Denying funding will, once again, prevent marginalized voices from being heard and avoid creating relationships with the DTES, but it also has other consequences. Providing a voice, in this instance, is not a symbolic move to make the community feel empowered. Ensuring that community groups have a presence at the Inquiry is about accessing crucial evidence regarding the lived experience of people in the DTES and accessing their expertise on how the Pickton tragedy could have been prevented. Denying funding is turning a blind eye to those who have knowledge, and who can substantiate with fact, things that might otherwise be dismissed as misconception or rumour.

Though less adversarial than a trial, an inquiry is meant to take into account different sides of an argument before publishing its report. As it currently stands, this will not be the case at the Missing Women’s Commission of Inquiry. The RCMP and the VPD have published reports about their investigations which the Inquiry will consider. In the absence of any other voices, these reports will be packaged and sold as the true unfolding of events. Already dominant and powerful voices are rendered more powerful by the comparative disadvantage suffered by the unfunded groups.

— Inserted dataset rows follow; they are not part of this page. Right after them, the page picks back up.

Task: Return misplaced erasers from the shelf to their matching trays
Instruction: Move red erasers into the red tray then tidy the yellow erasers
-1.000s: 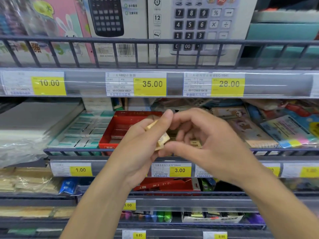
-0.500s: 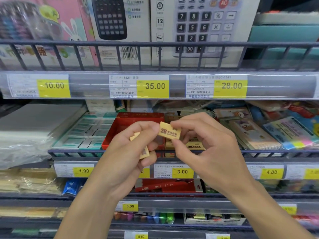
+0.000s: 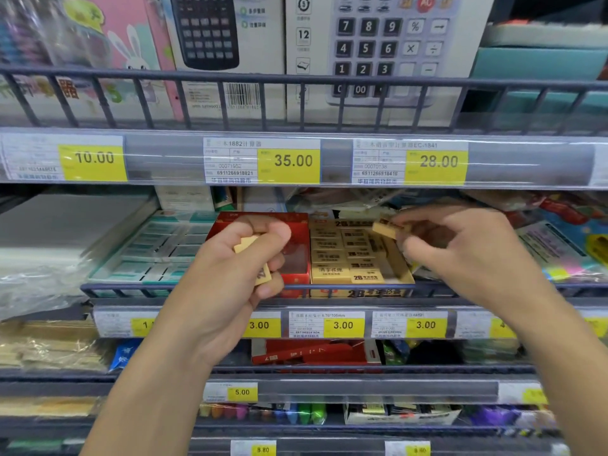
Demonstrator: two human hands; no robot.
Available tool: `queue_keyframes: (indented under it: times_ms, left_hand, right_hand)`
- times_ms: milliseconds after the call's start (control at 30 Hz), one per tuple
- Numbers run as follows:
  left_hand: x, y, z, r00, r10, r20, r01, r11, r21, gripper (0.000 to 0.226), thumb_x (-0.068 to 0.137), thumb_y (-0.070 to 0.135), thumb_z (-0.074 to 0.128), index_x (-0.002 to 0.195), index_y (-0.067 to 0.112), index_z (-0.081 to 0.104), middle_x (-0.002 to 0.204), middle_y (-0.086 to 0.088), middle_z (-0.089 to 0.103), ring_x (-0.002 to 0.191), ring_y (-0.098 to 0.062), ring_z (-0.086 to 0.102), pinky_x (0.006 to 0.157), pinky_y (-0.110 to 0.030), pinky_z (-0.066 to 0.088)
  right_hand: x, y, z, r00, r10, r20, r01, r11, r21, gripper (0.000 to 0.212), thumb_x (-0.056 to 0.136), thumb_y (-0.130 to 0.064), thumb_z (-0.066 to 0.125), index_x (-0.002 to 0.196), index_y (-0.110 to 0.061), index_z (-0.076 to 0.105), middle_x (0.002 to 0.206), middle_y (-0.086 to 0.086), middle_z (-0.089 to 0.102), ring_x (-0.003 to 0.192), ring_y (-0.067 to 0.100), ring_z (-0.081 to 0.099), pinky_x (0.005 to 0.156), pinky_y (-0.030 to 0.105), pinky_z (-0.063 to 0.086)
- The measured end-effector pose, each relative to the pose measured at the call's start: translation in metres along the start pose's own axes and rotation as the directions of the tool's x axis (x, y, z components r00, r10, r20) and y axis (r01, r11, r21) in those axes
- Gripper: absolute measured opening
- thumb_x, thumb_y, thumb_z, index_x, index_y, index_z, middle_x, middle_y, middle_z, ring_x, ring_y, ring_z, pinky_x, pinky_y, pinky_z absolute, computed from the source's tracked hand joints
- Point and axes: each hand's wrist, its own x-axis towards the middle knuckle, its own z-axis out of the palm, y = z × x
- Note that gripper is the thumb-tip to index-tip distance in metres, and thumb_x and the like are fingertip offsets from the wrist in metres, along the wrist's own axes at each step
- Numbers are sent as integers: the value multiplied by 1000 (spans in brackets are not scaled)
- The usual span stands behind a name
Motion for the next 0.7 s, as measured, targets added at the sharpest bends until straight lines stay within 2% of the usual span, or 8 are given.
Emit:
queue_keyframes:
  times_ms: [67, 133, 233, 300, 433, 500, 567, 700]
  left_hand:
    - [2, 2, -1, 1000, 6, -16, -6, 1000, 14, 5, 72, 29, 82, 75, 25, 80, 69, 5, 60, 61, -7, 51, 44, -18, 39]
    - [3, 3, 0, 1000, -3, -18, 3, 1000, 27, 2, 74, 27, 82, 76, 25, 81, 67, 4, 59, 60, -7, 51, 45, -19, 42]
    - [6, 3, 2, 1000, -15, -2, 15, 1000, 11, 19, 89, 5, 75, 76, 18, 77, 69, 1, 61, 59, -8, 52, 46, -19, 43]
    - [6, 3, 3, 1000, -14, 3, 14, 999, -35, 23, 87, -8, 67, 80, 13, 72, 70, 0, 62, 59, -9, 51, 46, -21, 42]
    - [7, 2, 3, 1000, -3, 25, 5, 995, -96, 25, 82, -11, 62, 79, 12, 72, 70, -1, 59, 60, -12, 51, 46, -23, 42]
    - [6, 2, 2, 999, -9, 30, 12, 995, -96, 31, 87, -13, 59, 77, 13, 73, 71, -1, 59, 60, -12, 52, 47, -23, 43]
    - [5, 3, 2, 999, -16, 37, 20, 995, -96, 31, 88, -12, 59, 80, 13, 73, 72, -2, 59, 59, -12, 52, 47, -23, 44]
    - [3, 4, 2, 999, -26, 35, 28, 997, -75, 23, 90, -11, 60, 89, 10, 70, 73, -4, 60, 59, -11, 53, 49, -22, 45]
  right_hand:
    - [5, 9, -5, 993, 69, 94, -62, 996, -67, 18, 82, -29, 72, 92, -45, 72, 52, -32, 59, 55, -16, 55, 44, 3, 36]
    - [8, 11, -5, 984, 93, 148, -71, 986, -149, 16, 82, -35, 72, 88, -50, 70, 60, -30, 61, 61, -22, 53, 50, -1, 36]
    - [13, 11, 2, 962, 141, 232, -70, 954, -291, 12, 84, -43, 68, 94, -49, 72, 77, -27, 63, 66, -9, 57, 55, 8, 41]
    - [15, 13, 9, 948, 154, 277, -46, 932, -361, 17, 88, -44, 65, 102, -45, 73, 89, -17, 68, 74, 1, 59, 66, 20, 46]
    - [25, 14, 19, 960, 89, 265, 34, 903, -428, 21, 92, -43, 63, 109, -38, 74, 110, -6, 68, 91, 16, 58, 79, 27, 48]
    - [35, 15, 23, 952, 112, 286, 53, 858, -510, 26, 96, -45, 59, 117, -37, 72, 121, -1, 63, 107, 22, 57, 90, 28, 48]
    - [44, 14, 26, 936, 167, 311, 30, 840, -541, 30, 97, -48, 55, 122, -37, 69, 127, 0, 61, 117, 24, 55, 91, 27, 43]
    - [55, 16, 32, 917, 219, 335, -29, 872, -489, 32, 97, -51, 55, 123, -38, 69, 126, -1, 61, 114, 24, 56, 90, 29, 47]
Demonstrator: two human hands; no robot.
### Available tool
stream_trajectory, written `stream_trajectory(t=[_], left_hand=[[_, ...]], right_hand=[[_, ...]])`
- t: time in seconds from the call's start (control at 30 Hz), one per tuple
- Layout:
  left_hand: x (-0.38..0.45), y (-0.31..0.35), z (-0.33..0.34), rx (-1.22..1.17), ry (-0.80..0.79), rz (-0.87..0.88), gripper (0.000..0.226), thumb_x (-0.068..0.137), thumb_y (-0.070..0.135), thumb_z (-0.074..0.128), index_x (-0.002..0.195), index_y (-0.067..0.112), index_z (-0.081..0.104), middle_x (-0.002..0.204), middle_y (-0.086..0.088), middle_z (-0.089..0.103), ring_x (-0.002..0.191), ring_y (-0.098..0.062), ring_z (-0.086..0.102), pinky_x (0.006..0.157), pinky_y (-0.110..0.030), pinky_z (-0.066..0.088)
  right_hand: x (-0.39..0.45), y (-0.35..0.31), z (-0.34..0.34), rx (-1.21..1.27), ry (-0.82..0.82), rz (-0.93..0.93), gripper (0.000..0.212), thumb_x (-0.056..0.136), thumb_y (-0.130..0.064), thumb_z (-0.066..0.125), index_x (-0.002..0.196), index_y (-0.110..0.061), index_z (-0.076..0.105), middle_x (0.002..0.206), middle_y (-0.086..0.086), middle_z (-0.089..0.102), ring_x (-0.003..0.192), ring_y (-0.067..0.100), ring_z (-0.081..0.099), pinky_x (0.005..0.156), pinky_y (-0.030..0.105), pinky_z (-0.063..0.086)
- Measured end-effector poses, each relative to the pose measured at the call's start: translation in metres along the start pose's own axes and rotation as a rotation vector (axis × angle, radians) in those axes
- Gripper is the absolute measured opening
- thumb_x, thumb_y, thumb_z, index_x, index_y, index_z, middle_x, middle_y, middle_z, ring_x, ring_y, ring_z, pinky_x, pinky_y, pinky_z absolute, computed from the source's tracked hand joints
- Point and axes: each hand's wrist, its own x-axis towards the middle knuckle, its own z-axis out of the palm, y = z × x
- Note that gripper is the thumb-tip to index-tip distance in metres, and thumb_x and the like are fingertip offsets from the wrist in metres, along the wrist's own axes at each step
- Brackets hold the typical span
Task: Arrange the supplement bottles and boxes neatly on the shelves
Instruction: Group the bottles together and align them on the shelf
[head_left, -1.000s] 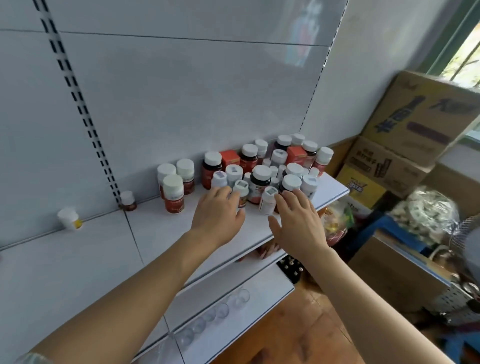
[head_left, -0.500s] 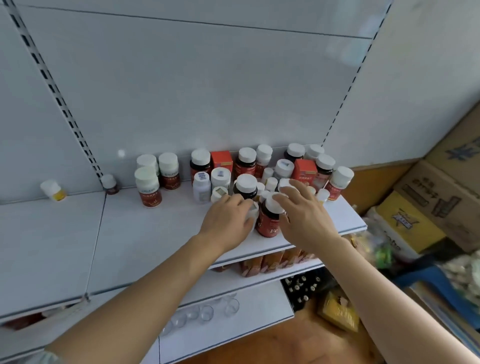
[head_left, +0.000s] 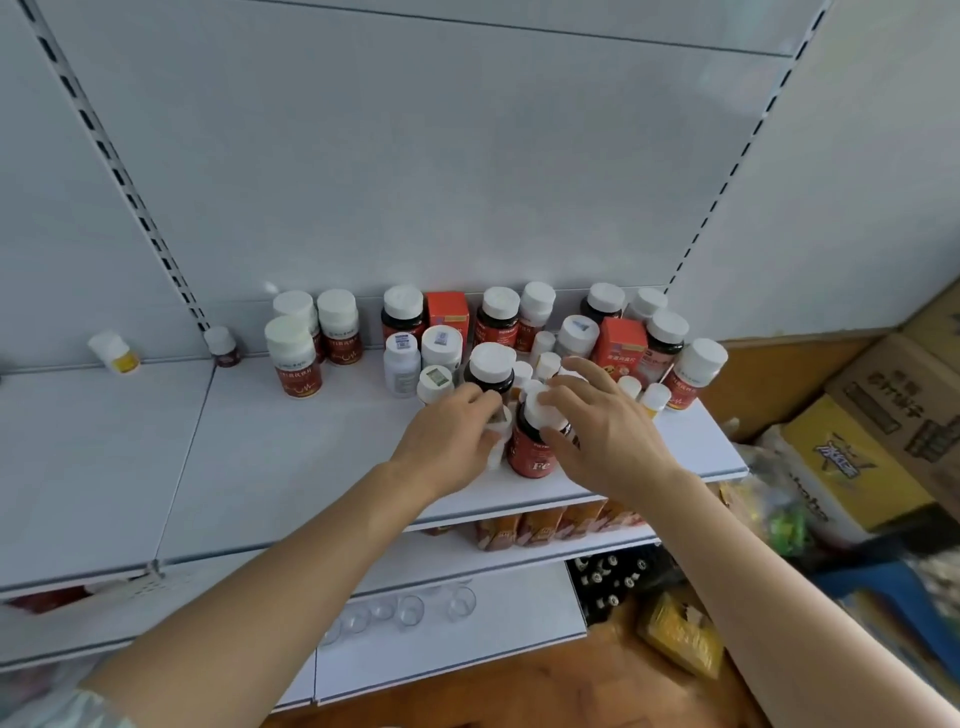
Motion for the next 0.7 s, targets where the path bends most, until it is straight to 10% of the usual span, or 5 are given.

By granting standing to these groups, the Commissioner held that they have an interest in the outcome and/or can further the objectives of the inquiry. Commissioner Oppal also found that these groups cannot participate without financial assistance from government. By denying funding the AG is not only denigrating the value of the experiences of continually marginalized groups, but he is denying the Commissioner access to all relevant information. This inquiry arose out of ongoing and systemic discrimination, and will be rendered impotent by the same discrimination.

Heather McMahon is a law student at the University of Windsor and an intern with Pivot Legal Society.